Monitoring and forecasting subsurface geo-interfaces behavior of active slow-moving landslides using fiber optic nerve sensing system

Monitoring evolution process of subsurface geo-interfaces in active slow-moving landslides can help understand landslide thermo-hydro-mechanical dynamics and predict potential landslide hazards. However, characterizing the behavior of these geo-interfaces and revealing their interactions remain challenging due to the general lack of high-resolution subsurface observations. To this end, we propose a novel fiber optic nerve sensing (FONS) system based on ultra-weak fiber Bragg grating (UWFBG) to sense the temperature, moisture and strain of geomaterials along a borehole in nearly real-time.
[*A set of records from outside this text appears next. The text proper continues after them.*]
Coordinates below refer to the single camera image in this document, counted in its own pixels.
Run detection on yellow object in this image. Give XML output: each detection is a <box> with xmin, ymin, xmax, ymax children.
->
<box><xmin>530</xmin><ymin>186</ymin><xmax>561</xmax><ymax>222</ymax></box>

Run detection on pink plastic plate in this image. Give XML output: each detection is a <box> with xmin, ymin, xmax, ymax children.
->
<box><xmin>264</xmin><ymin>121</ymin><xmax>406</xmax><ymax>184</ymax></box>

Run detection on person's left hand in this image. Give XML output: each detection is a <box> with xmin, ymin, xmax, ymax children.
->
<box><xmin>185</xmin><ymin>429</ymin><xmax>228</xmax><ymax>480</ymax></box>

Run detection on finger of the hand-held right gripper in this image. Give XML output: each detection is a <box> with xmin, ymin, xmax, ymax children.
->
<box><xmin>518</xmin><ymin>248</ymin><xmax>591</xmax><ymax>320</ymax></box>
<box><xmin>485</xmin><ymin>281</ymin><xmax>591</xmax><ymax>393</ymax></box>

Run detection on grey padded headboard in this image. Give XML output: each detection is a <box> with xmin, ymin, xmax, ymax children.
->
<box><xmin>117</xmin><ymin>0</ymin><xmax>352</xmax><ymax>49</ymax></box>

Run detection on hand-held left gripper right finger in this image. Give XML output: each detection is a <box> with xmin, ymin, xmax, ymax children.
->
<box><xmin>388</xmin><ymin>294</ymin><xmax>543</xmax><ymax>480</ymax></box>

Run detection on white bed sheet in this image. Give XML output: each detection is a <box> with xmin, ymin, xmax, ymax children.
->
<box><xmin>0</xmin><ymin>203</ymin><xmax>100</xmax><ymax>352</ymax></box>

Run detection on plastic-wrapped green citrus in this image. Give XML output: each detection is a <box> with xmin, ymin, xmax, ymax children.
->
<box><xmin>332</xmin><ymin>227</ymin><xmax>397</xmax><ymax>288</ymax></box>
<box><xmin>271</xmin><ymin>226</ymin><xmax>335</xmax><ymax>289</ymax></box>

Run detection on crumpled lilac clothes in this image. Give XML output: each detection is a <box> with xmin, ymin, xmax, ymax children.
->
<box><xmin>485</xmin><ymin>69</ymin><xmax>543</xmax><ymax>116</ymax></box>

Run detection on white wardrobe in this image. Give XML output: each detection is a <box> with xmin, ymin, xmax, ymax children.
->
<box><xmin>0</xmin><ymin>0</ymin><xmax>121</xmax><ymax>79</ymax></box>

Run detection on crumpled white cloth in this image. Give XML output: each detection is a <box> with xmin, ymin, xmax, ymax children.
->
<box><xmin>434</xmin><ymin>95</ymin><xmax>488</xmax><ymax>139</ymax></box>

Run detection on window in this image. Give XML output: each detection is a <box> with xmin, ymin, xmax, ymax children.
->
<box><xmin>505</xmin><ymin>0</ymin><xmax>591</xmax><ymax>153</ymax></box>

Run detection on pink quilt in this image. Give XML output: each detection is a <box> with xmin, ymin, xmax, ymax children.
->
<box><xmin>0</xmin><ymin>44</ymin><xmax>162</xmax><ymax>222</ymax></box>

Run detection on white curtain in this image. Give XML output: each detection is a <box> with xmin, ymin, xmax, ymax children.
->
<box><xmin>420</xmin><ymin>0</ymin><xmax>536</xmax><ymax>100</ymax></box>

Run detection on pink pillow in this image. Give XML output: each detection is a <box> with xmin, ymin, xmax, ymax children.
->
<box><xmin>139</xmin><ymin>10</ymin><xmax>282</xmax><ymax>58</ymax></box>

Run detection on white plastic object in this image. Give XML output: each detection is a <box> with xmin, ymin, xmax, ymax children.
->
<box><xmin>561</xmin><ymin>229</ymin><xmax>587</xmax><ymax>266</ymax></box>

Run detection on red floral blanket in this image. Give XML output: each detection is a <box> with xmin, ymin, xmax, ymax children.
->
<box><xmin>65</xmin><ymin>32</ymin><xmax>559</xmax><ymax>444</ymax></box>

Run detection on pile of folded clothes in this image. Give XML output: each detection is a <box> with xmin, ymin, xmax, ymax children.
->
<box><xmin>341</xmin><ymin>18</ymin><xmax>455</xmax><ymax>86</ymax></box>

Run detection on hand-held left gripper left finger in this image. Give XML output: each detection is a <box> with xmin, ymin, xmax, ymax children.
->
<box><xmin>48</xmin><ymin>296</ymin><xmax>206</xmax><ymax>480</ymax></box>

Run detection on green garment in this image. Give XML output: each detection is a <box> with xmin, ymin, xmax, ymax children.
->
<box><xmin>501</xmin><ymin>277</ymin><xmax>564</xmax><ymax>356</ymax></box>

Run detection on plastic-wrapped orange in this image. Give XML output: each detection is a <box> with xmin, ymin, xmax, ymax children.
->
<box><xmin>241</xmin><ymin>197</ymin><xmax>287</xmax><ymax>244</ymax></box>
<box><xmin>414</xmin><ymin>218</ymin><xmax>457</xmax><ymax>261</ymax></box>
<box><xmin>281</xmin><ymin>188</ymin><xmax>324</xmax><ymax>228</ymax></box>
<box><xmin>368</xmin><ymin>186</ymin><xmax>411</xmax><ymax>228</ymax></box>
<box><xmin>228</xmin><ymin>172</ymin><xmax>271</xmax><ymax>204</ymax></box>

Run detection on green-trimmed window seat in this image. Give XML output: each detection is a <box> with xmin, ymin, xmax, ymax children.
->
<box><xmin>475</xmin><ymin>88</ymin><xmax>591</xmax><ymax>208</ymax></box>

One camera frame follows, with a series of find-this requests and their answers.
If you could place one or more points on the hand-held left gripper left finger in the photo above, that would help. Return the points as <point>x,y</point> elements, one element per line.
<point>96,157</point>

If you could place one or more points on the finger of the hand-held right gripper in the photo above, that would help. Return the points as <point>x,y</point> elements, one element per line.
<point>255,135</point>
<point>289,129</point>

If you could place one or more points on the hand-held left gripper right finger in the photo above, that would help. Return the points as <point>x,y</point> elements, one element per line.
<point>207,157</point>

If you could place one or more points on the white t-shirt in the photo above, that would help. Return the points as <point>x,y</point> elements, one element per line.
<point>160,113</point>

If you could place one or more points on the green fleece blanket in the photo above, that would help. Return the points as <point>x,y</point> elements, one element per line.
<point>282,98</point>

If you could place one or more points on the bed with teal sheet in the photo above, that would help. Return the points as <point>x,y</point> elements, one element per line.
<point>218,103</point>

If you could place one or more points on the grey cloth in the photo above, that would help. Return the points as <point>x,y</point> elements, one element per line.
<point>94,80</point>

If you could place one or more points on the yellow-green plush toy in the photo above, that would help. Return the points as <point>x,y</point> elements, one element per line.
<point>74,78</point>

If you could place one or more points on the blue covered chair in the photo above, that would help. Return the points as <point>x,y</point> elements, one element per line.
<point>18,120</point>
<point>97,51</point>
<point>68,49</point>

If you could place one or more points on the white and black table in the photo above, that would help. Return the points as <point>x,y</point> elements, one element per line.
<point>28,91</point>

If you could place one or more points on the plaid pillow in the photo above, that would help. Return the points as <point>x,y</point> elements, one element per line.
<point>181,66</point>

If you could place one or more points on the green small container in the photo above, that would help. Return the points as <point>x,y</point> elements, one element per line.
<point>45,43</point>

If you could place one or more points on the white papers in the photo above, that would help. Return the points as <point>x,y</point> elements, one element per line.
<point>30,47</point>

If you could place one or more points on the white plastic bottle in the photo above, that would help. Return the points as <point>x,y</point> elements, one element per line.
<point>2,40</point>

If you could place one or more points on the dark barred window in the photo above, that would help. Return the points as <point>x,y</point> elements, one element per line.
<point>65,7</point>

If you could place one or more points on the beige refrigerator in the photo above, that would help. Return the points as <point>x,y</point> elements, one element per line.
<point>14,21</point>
The system is able to accurately locate and identify multiple potential slip surfaces and other critical geo-interface behaviors that may be relevant to landslide instability. The measurements confirm the foremost contribution of short-duration high-intensity extreme rainfall to accelerating landslide movement. We also attempted to employ machine learning algorithms based on classification principles to predict what hydrometeorological regimes would drive an accelerated deformation event. These subsurface data will allow us to investigate the multi-physical characteristics of geo-interfaces from daily to annual and even multi-annual scales and link cyclic thermo-hydro-mechanical external conditions to progressive failure. This work highlights the increasing impact of extreme weather events on landslide geohazards and the importance of multidisciplinary approaches for accurate prediction and early warning. Integrating FONS with remote sensing and ground-based technologies can create a comprehensive space-sky-ground-subsurface monitoring framework for landslides.